Repeat the lines from the line with "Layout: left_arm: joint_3" to the line with "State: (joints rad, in" in the listing below, keeping both end lines and adding nothing.

==============================

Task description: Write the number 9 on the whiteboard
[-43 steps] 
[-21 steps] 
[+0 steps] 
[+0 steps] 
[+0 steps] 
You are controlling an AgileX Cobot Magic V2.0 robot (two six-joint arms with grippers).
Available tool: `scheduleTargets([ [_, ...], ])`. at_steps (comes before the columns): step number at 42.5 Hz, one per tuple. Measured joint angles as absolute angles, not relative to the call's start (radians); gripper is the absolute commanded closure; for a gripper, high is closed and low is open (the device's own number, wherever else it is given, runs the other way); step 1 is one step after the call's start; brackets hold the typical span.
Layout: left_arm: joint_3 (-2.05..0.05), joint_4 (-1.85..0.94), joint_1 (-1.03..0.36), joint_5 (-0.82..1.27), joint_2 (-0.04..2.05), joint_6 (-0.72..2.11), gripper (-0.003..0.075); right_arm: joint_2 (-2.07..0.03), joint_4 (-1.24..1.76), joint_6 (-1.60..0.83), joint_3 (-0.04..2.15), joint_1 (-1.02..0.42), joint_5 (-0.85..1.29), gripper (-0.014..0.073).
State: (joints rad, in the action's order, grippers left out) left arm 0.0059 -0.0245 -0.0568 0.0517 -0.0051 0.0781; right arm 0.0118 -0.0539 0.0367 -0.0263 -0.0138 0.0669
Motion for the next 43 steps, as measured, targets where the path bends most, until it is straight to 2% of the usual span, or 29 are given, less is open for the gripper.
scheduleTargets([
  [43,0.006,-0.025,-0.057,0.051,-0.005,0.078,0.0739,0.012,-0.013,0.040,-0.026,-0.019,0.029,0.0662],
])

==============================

RESULT OF THIS TASK →
Layout: left_arm: joint_3 (-2.05..0.05), joint_4 (-1.85..0.94), joint_1 (-1.03..0.36), joint_5 (-0.82..1.27), joint_2 (-0.04..2.05), joint_6 (-0.72..2.11), gripper (-0.003..0.075); right_arm: joint_2 (-2.07..0.03), joint_4 (-1.24..1.76), joint_6 (-1.60..0.83), joint_3 (-0.04..2.15), joint_1 (-1.02..0.42), joint_5 (-0.85..1.29), gripper (-0.014..0.073).
State: (joints rad, in the action's order, grippers left out) left arm 0.0059 -0.0245 -0.0568 0.0517 -0.0051 0.0781; right arm 0.0118 -0.0539 0.0367 -0.0263 -0.0138 0.0669

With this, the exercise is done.